Lead Software Engineer

Cloud migration continues to become more and more prevalent across industries. Specifically in financial services, cloud adoption is starting to trend upward. According to a recent survey from Accenture, 82% of 150 large bank executives plan to move more than half of their mainframe workloads to the public cloud. Almost one in four of the surveyed group aims to migrate more than three-quarters of their workloads. And the vast majority of these cloud adoptees expect to achieve their target in the next five years.1

While some financial firms have already migrated to the cloud and others are planning to, some may hesitate because they don’t want to lose their existing fine-grained control of security. But they do want to experience the benefits of the cloud, including increased scalability and elasticity, the ability to share workloads, lower costs and better resource optimization.

To take advantage of these benefits while keeping evolving privacy and data protection laws in mind, you should choose a solution that encourages privacy-enhancing computation (PEC). PEC allows different parties to extract value from the data and get actionable results from it without the data ever being shared with those parties.2

Informatica’s end-to-end Intelligent Data Management Cloud™ (IDMC) is the industry's first and most comprehensive AI-driven data management solution. As part of IDMC, Informatica’s advanced data integration services are based on Spark and enable organizations to scale data engineering workloads. They can auto-scale and handle dynamically varying loads. They also offer the option to provide a completely Informatica-managed infrastructure for you. This supports PEC, creates Kubernetes clusters in your environment and completes all computations there.

But your organization might not be able to give access to others to create or manage your cloud infrastructure due to security reasons. Instead, you may be running your Kubernetes cluster in your controlled environment. Or you could be using one of the Kubernetes clusters managed by a hyperscaler, such as EKS, AKS or GKE, to eliminate infrastructure and maintenance tasks. But you still might want to run data pipelines there. That’s where self-service cluster mode with IDMC’s advanced data integration services comes in.

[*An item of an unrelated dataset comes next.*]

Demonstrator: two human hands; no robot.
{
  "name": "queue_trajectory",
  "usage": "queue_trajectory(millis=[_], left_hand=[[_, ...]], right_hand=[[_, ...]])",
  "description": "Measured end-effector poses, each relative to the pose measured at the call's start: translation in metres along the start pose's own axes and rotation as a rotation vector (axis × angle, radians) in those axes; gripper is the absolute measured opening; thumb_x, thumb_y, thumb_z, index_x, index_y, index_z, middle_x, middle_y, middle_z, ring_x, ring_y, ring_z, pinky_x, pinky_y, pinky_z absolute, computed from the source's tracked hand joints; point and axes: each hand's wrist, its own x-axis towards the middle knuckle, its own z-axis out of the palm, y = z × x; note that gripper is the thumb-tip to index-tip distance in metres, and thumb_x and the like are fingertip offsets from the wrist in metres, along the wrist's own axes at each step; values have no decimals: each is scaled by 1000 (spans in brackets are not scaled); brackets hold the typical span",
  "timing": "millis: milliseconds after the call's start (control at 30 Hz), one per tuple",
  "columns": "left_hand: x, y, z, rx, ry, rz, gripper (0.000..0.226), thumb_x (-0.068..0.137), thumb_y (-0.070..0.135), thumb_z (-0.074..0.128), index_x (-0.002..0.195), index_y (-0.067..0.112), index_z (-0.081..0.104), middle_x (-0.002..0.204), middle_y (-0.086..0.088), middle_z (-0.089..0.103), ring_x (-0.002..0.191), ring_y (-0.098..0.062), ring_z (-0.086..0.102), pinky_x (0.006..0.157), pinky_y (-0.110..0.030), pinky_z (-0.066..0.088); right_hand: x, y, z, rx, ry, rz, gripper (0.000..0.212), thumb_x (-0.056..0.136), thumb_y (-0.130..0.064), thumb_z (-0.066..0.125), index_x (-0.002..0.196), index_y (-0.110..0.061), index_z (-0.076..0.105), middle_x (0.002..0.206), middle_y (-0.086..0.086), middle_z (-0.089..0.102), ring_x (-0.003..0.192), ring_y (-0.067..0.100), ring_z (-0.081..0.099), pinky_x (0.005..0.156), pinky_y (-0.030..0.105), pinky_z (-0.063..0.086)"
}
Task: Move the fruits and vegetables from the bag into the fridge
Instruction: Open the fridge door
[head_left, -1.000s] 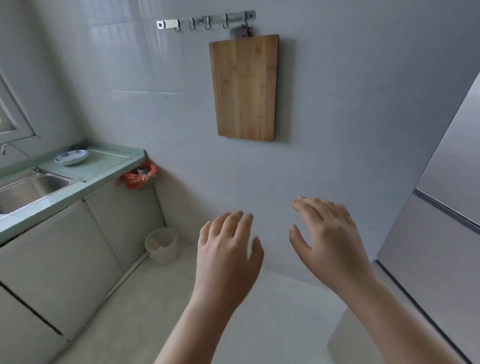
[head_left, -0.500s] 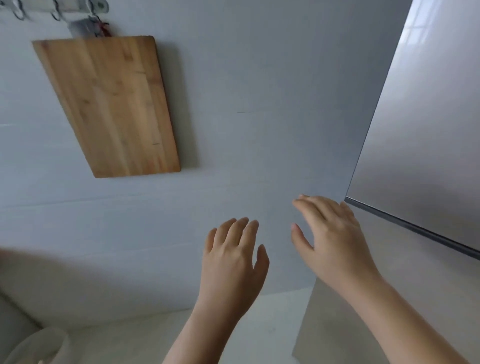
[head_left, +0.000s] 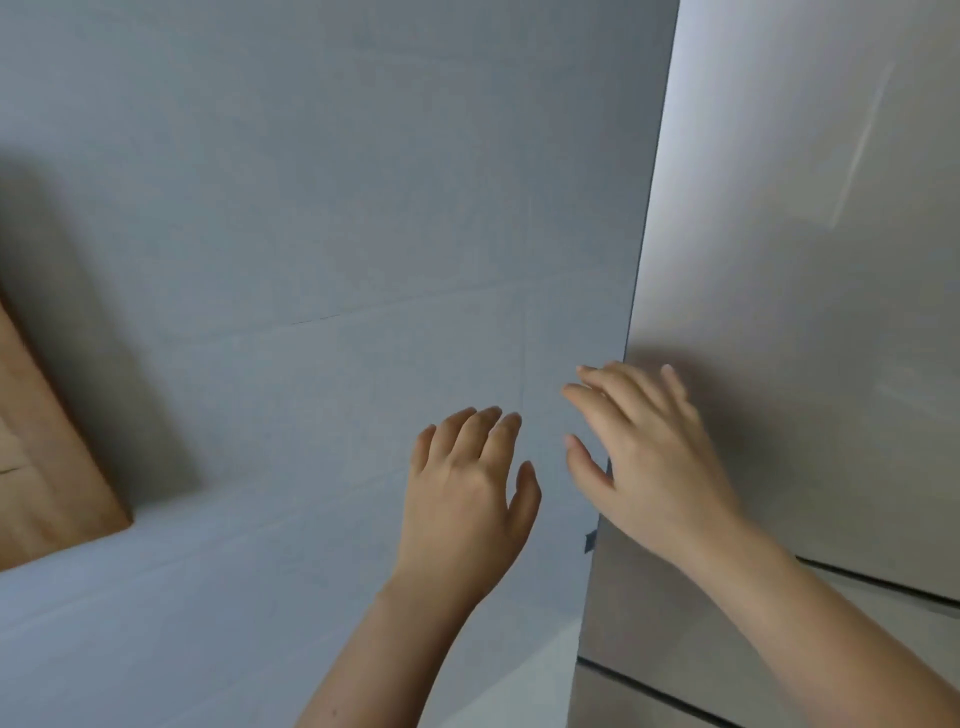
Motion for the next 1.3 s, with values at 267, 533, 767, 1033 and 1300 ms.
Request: queue_trajectory(millis=[267, 533, 767, 1033, 1300], left_hand=[[53, -10, 39, -158, 13, 165, 42, 82, 31, 42, 108, 8, 66, 107, -8, 68, 101, -28, 62, 87, -43, 47], [98, -36, 50, -297, 61, 304, 41, 82, 29, 42, 105, 7, 67, 104, -9, 68, 99, -28, 62, 88, -40, 43], [108, -46, 57, -372, 34, 352, 41, 81, 30, 42, 106, 7, 67, 104, -8, 68, 98, -28, 63, 86, -41, 48], [107, -45, 65, -456, -7, 336, 42, 81, 30, 41, 105, 6, 67, 104, -8, 69, 97, -28, 64, 86, -43, 49], [103, -52, 62, -496, -35, 336, 43, 81, 29, 41, 107, 5, 66, 104, -9, 68, 97, -29, 63, 86, -43, 47]], right_hand=[[41, 41, 3, -281, 50, -49, 35, 82, -29, 43, 103, -9, 64, 118, 10, 61, 120, 29, 48, 103, 56, 23], [92, 65, 3, -529, 27, -164, 29, 81, -32, 48, 80, -8, 64, 85, 7, 61, 101, 28, 59, 110, 50, 10], [96, 73, 5, -672, 29, -268, 29, 81, -30, 52, 61, -9, 55, 72, 6, 57, 87, 26, 61, 109, 49, 14], [94, 61, 14, -776, -39, -167, 41, 81, -44, 50, 65, -7, 59, 78, 7, 58, 87, 28, 58, 106, 56, 16], [92, 39, 13, -854, -99, -25, 51, 84, -51, 46, 69, -6, 65, 78, 7, 57, 88, 29, 56, 106, 58, 13]])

Introduction to Self-Service Cluster

IDMC’s advanced data integration services offer four different modes of deployment options for you to choose between based on their requirements. They provide support for single-cloud, multi-cloud and hybrid-cloud environments with:

Figure 1: Advanced integration deployment options. Figure 1: Advanced integration deployment options.

 

This post will focus on the customer-managed cluster, otherwise known as the self-service cluster. In the self-service cluster mode, you will provide an existing Kubernetes cluster to Informatica, which we will use to run the pipeline as a Spark application. The cluster will be completely managed by you. Self-service cluster mode is certified with EKS and AKS, and it's compatible with any kubeadm-based Kubernetes cluster.

Figure 2: A self-service cluster architecture design. Figure 2: A self-service cluster architecture design.

 

As shown in the diagram above, the Informatica secure agent will connect to the Kubernetes cluster you provide with the help of the inputs provided in the elastic configuration. You will need to ensure your provided Kubernetes cluster meets the minimum resource requirements.

The Informatica managed cluster requires additional configurations, such as the region where the cluster will be created, instance type of the master/worker nodes, EBS volume size, VPC and subnet information under which the cluster will be created. But in self-service cluster mode, you only need to provide the basic information of your cluster with minimal permission to run your data integration task.

How to Configure a Self-Service Cluster

When selecting a cloud platform while creating your elastic configuration, you also need to choose a self-service cluster, as shown below.

Figure 3: An example of where to find the self-service cluster option on the drop-down menu under the cloud platform menu. Figure 3: An example of where to find the self-service cluster option on the drop-down menu under the cloud platform menu.

 

Platform Configuration

You need to provide some basic information about your pre-created Kubernetes cluster under the platform configuration, which makes it possible to connect to a secure agent from Informatica.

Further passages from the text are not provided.